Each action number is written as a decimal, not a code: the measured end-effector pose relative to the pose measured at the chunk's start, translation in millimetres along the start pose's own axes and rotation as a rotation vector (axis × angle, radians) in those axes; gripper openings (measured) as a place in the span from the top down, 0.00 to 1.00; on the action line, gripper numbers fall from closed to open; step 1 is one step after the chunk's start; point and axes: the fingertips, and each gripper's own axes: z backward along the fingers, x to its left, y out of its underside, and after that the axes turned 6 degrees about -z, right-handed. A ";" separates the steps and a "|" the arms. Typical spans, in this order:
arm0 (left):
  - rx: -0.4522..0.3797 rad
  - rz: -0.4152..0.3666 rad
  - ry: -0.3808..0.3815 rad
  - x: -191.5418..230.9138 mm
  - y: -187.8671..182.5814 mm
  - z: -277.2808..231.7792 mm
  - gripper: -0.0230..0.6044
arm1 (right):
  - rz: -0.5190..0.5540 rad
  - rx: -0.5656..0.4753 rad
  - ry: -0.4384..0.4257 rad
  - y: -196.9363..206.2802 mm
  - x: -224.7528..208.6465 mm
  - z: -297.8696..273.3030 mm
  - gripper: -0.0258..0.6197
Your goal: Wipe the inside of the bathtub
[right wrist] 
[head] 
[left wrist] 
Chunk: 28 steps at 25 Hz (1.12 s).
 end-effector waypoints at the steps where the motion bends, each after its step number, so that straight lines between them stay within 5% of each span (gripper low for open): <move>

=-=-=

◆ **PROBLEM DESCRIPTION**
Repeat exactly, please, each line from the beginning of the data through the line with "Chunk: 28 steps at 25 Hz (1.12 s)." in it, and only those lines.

◆ **SOLUTION TO THE PROBLEM**
Each action number is written as a decimal, not a code: the measured end-effector pose relative to the pose measured at the chunk's start, translation in millimetres along the start pose's own axes and rotation as a rotation vector (axis × angle, radians) in those axes; gripper openings (measured) as a place in the span from the top down, 0.00 to 1.00; on the action line, gripper numbers fall from closed to open; step 1 is one step after the chunk's start; point and axes: the fingertips, and each gripper's own axes: z backward along the fingers, x to its left, y out of its underside, and after that the axes turned 6 degrees about -z, right-handed. A ";" separates the steps and a "|" the arms. Typical spans, in this order:
arm0 (left):
  - rx: -0.4522..0.3797 rad
  - rz: -0.4152..0.3666 rad
  - ry: -0.3808..0.3815 rad
  - x: -191.5418..230.9138 mm
  - y: -187.8671..182.5814 mm
  - z: -277.2808..231.7792 mm
  - gripper: -0.0230..0.6044
arm1 (right):
  - rz: -0.5190..0.5540 rad
  - rx: -0.5656..0.4753 rad
  - ry: -0.4384..0.4257 rad
  - y: -196.9363..206.2802 mm
  - x: -224.7528..208.6465 mm
  - z: -297.8696..273.3030 mm
  - gripper: -0.0258..0.6197
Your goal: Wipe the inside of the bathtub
[right wrist] 
[head] 
[left wrist] 
Chunk: 28 steps at 25 Hz (1.12 s).

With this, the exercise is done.